§ YOUR OBJECTIVE
For every line of the material below, check for the string "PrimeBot" and return the line if it is there.

§ ENTRIES SHOWN
************
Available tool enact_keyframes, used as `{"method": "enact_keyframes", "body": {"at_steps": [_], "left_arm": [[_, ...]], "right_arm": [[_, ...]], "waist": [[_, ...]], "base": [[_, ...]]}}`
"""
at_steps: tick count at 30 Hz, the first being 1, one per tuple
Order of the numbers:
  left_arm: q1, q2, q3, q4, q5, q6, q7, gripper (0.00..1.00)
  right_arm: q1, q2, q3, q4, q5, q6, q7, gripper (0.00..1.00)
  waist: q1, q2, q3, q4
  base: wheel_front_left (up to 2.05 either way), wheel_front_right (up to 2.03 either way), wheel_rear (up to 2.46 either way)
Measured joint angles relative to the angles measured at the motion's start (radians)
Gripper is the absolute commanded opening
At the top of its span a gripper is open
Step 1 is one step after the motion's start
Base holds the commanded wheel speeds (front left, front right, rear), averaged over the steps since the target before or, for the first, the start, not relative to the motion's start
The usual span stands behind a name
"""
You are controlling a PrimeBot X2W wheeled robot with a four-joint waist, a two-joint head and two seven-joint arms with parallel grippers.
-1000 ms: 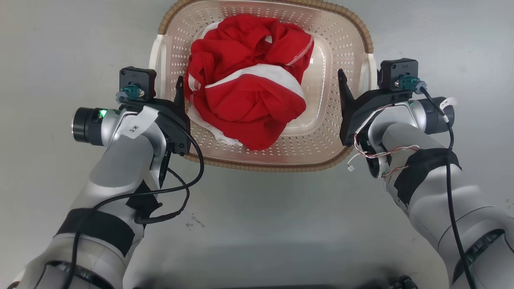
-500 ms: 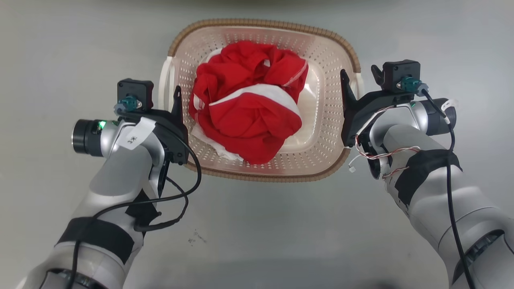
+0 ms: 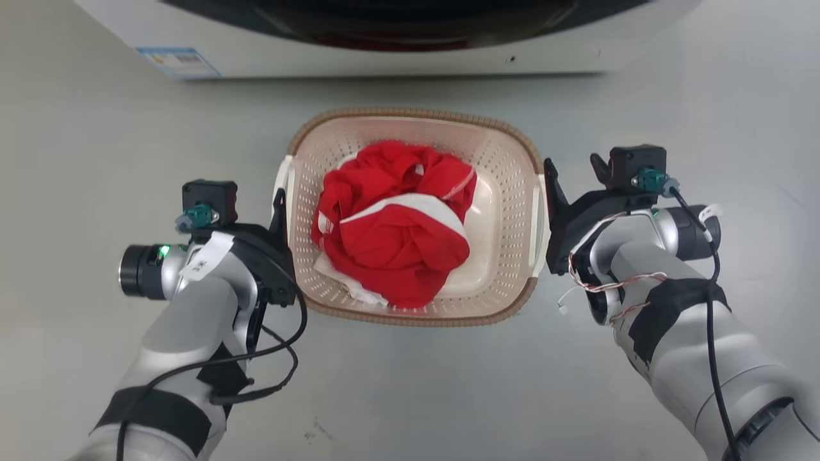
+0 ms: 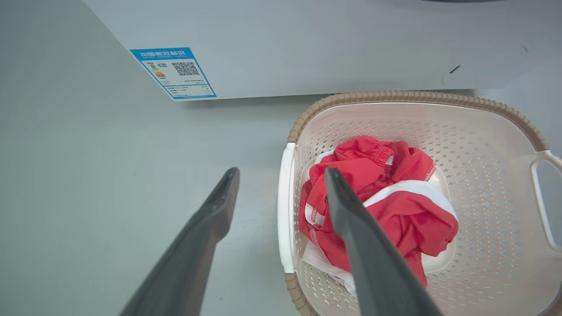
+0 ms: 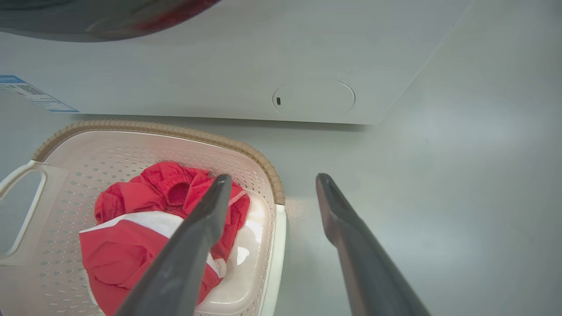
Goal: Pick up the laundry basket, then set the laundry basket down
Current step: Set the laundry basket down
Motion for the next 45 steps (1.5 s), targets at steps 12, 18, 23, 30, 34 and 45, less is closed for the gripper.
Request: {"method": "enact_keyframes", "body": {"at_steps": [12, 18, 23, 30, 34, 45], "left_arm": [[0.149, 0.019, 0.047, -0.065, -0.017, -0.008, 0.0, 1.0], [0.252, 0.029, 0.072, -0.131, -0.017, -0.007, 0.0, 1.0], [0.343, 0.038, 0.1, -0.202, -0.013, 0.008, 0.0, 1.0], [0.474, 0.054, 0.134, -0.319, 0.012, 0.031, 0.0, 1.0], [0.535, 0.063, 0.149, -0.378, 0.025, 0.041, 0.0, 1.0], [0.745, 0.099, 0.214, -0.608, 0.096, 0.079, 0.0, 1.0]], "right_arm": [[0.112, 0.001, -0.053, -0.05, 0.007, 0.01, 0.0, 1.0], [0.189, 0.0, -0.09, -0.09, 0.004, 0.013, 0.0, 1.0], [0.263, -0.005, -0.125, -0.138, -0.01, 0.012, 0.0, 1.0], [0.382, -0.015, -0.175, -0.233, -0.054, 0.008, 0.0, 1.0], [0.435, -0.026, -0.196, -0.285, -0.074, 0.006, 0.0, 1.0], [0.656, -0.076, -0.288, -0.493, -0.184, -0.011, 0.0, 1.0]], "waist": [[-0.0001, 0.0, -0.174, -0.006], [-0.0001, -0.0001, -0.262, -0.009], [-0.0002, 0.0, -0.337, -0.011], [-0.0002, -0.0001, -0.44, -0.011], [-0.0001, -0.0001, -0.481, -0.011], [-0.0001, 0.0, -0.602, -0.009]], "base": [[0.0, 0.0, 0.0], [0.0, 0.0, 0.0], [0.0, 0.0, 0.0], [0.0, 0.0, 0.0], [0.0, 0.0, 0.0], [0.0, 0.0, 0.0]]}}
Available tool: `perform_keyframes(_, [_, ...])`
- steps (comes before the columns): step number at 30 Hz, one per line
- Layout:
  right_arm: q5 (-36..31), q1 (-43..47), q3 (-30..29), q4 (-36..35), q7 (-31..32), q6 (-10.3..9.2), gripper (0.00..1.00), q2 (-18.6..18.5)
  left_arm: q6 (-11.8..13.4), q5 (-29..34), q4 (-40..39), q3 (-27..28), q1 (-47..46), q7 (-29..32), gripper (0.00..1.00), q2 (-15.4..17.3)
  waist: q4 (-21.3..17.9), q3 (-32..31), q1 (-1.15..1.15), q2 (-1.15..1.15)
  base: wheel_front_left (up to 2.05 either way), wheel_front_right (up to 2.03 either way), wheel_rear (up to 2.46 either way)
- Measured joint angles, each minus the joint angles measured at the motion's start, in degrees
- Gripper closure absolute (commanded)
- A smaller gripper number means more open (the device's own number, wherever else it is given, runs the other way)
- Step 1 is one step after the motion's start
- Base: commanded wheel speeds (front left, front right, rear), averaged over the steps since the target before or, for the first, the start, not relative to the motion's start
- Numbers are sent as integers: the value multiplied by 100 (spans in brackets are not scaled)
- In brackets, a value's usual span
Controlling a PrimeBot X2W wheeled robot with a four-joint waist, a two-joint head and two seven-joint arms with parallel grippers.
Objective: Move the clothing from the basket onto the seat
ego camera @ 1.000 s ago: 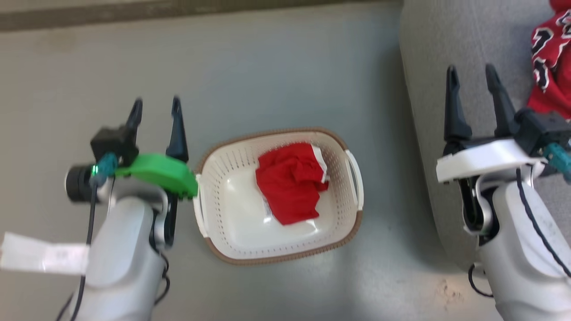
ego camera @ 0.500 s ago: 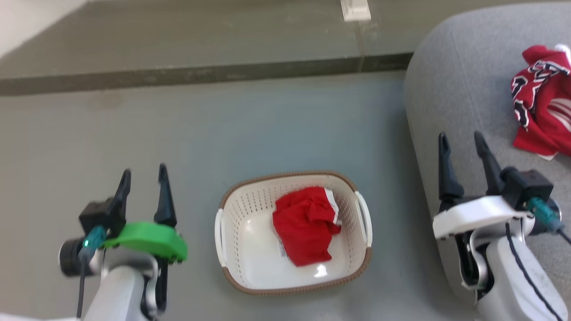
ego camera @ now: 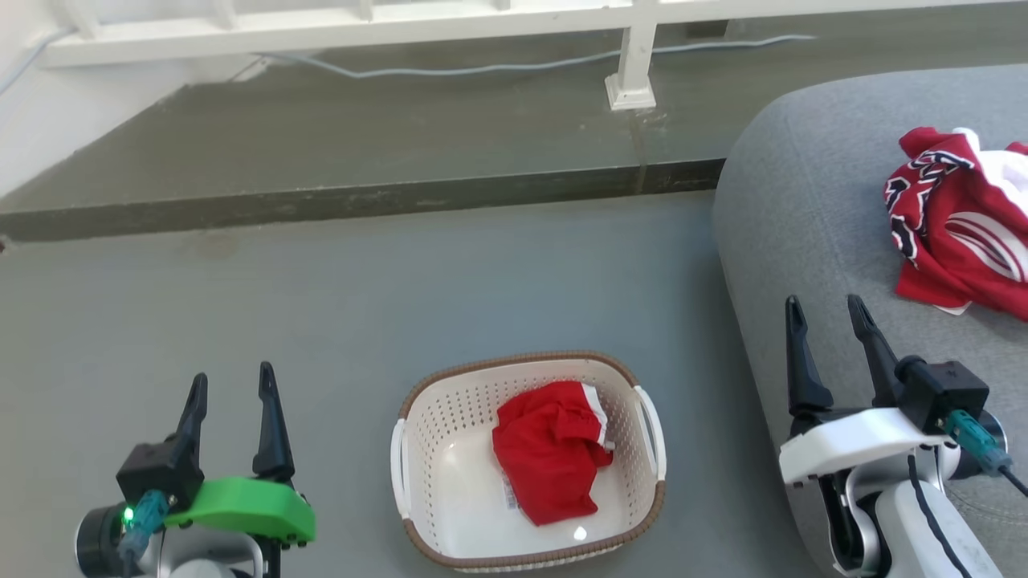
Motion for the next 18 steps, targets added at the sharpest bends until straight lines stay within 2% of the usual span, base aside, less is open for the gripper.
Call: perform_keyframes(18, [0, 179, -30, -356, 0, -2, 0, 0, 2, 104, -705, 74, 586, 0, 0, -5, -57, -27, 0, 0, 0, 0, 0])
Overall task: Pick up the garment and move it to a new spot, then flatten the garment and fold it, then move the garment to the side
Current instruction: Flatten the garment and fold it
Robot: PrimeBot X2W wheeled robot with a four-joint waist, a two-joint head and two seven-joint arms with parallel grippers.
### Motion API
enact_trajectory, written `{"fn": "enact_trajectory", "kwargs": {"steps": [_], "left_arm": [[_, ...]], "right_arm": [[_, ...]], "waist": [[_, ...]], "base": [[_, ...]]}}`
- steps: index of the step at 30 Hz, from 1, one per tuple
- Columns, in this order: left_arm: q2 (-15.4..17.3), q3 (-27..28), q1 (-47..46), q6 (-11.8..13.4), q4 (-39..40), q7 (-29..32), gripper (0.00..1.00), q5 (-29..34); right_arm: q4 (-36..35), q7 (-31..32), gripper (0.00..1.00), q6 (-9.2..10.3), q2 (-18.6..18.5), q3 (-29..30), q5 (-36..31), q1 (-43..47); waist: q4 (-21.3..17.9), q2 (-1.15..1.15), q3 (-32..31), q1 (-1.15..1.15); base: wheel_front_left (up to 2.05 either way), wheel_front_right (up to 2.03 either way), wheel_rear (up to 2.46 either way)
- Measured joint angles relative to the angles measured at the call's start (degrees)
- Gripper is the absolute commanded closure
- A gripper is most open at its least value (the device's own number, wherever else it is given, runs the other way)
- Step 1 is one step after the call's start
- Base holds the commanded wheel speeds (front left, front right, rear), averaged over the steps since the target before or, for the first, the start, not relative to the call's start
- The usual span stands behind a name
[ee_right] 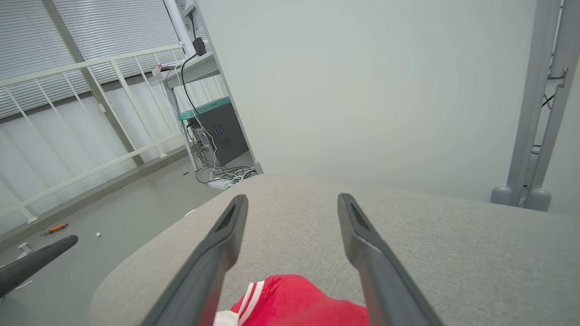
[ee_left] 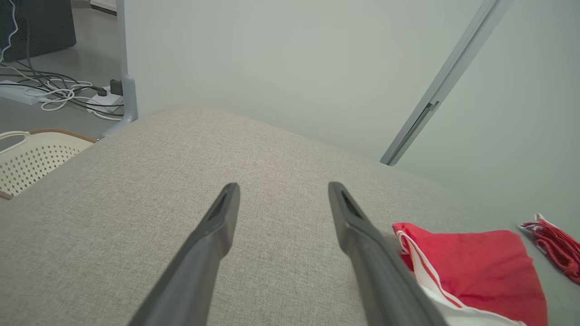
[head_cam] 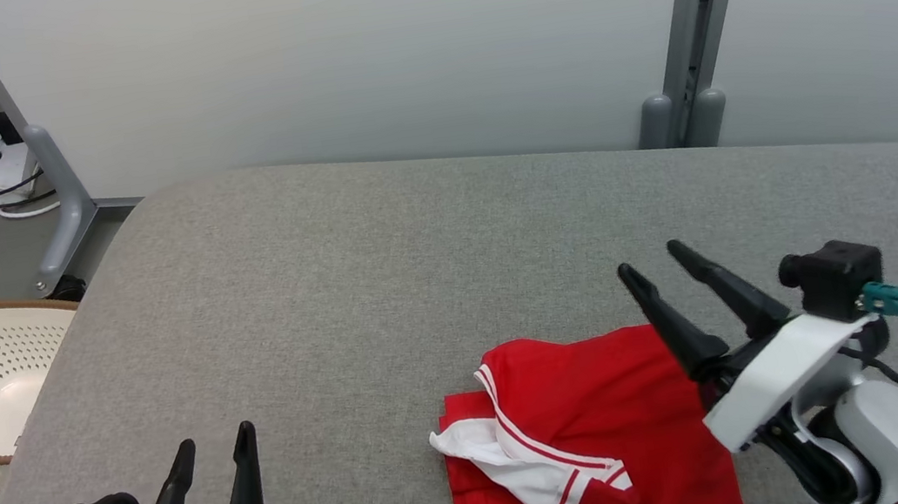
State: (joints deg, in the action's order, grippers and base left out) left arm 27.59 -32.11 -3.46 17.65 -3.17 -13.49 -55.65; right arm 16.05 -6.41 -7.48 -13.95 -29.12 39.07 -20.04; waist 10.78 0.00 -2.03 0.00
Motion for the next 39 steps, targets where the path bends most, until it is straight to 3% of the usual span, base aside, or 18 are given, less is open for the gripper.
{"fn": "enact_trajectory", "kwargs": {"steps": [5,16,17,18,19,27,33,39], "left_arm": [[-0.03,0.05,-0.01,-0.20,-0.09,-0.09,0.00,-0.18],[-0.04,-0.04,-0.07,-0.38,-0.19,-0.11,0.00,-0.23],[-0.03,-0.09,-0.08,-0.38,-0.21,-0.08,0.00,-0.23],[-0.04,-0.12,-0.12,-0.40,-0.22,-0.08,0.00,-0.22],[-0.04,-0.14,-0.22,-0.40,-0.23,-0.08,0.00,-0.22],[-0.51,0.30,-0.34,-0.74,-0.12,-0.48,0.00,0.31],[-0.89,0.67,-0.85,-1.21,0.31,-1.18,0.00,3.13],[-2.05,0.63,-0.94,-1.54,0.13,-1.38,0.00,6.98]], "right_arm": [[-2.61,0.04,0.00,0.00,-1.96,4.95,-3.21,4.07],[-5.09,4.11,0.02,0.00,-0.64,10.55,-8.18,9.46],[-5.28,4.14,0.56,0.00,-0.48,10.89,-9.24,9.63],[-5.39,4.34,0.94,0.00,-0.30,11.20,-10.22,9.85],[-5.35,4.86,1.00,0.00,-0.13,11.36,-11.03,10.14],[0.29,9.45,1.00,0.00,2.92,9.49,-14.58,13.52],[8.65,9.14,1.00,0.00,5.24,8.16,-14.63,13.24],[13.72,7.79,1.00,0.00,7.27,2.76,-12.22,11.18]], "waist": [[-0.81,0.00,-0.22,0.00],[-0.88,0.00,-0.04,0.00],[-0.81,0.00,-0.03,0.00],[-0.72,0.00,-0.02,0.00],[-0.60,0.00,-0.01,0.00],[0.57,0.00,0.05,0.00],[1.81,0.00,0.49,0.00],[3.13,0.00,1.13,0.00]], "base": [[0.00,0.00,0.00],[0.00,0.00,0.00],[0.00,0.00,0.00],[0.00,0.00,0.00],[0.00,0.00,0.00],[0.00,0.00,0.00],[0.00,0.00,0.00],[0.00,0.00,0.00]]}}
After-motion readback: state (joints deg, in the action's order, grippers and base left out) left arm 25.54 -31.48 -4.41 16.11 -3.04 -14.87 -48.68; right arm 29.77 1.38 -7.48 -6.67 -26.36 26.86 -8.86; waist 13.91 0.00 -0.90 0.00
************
§ YOUR RESPONSE
You are controlling a PrimeBot X2W wheeled robot with a four-joint waist, a two-joint head and two seven-joint arms with parallel grippers.
Controlling a PrimeBot X2W wheeled robot with a four-joint waist, a two-joint head and two seven-joint arms with parallel grippers.
Robot: PrimeBot X2W wheeled robot with a four-joint waist, a two-joint head and two seven-joint arms with parallel grippers.

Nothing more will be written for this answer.